Presently, within the limits of active legislation there are two basic schemes of housing implementation on apartment houses construction market – the scheme of equity participation in construction, regulated by the Federal Law No. 214-FZ, and the scheme of share accumulation by joining building and housing cooperative. There is also the possibility of special housing certificates release. The latter method is rarely used in practice. "If a developer sells the apartment based on “other” schemes, most likely it acts outside the existing legislation," says Irina Onishchenko, Sales Director of “Etalon Group”.
"Basically sales made in accordance with the Federal Law No. 214-FZ reach approximately 80% of the market, and in recent years the situation has not changed a lot. There are developers that traditionally use the scheme of building and housing cooperative, and their market share is 20% respectively," says Stanislav Krivenkov, CFO at AAG Group.
Svetlana Lezhneva, head of marketing research Pioneer Group in Saint-Petersburg, says there are only three main sources of building financing: first, developers’ own funds; secondly, attracted funds from equity construction participants; and third, bank financing (project financing, loans for the parcel of land purchase).
"The shares between funding sources are distributed generally as follows: companies’ own funds account for 15-20% of project capital – interest-holders’ funds account for 20 to 80%. Banks’ shares account up to 80%. Fundamentally new market schemes have not appeared yet," says Ms. Lezhneva.

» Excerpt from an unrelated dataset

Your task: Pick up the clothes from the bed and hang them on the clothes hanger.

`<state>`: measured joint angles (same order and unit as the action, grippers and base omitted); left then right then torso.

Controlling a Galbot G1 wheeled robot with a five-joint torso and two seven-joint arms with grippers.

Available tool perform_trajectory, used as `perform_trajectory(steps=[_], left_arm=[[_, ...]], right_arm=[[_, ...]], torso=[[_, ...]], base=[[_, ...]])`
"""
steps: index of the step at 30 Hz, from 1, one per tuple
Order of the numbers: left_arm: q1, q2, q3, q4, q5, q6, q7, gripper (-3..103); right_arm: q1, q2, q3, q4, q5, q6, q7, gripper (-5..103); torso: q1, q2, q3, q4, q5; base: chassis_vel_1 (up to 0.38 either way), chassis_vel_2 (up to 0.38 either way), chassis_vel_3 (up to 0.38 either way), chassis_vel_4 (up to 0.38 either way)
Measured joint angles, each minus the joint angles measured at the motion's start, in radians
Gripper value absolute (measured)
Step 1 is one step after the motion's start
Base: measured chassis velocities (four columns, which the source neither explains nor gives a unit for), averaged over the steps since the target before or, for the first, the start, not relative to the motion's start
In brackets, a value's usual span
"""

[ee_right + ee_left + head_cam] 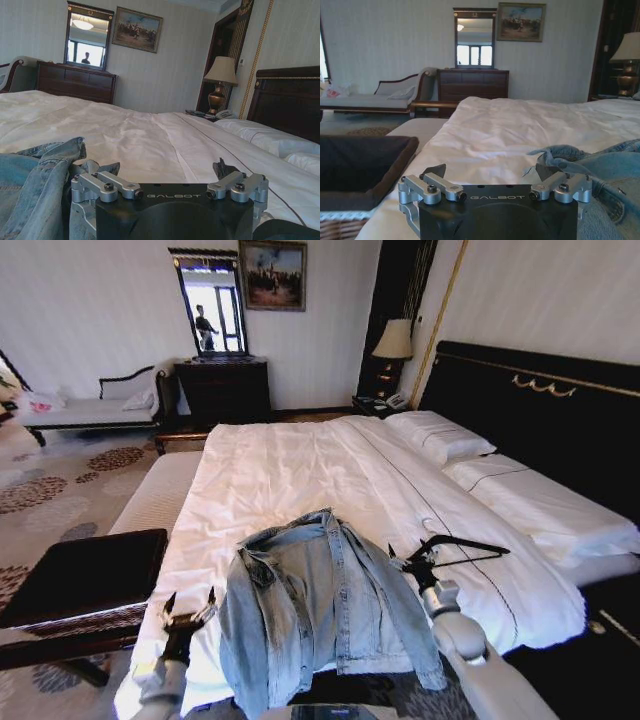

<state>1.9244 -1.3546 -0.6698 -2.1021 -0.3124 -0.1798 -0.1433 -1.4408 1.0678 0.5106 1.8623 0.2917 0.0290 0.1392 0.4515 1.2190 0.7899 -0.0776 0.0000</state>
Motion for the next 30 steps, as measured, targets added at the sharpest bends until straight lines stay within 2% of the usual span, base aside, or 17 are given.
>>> perform_trajectory(steps=[7, 14, 25, 30], left_arm=[[0.015, -0.023, 0.011, 0.006, 0.000, -0.022, 0.004, 100], [0.010, -0.022, 0.050, 0.006, 0.011, -0.022, -0.012, 100], [0.011, -0.009, 0.054, 0.006, 0.018, -0.025, -0.016, 100], [0.007, -0.005, 0.076, 0.006, 0.060, -0.034, -0.019, 100]], right_arm=[[-0.027, -0.001, 0.007, 0.027, -0.012, 0.001, 0.001, 100], [-0.037, -0.012, 0.000, 0.036, 0.006, -0.010, 0.001, 100], [-0.033, -0.025, -0.002, 0.035, 0.011, -0.012, -0.003, 100], [-0.036, -0.023, 0.000, 0.035, 0.010, -0.012, -0.004, 100]], torso=[[0.000, 0.000, 0.000, -0.0004, 0.0001], [0.000, 0.000, 0.000, -0.0005, 0.0000], [0.000, 0.000, 0.000, -0.0006, 0.0000], [0.000, 0.000, 0.000, -0.0005, 0.0000]], base=[[0.000, 0.000, 0.000, 0.000], [0.000, 0.000, 0.000, 0.000], [0.000, 0.000, 0.000, 0.000], [-0.009, -0.006, 0.010, 0.011]])
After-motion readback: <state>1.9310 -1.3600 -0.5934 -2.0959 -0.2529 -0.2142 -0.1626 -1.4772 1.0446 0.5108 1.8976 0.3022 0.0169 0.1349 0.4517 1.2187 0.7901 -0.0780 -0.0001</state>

Stanislav Krivenkov estimates that only half of construction projects involve project financing. "In making an assessment of shares, first, it is necessary to exclude foreign-owned developers and members of the financial-industrial groups. They are financed by parent companies and banks they are affiliated to.
Secondly, project financing is virtually unavailable for small developers.
If a bank agrees to finance a project, then, in addition to the pledge of the parcel of land on which the construction will be carried out, the bank requires the collateral: owner or third party’s guarantee a pledge of other assets that are not involved in the project.
This requirement, strictly speaking, does not permit to consider financing, attracted in this way, as a project financing.
Third, in recent years, due to the economic situation banks have toughened their requirements, which reduces the possibility of obtaining project financing by developers.
Now we do not see constructed housing share growth in the total size of the market participants’ supply.
At the end of 2013 and in the first half of 2014 sales have increased substantially, but in the future, admitting the possibility of consumer activity decline, an increase in the proportion of unsold apartments is quite possible," said Mr. Krivenkov.
Polina Yakovleva, director of new houses department, NAI Becar, says: "The share of project financing is still small, I think it does not exceed 10%. This share is unlikely to increase, since this scheme of housing implementation carries a large number of risks, such as bankruptcy".
Galina Garaeva, CEO Continent, believes that the project financing as a tool to attract funds is available to mainly large companies that have established partnership with banks since long ago.
"Noncompliance with banks requirements and lack of capital maintenance are considered to be the main difficulties hindering companies to get project financing," she says.
Alexei Bernikov, marketing analyst CJSC Prime Group, says that it is difficult to specify the exact percentage of project financing, because developers are reluctant to disclose the projects financing sources. The volume of investments is generally known or can be estimated, meanwhile the type of investments – own funds, borrowed ones or investors’ ones – is usually not specified.
"Crediting of projects under construction is used by majority of developers – approximately 70% of the market players take such loans. Both small companies and large developers open credit lines equally willingly," says Mr. Bernikov.
However, the share of property that goes on sale after house completion does not change significantly and remains at the level of 1-2% of the total supply. This strategy is only used by one of the developers in St. Petersburg.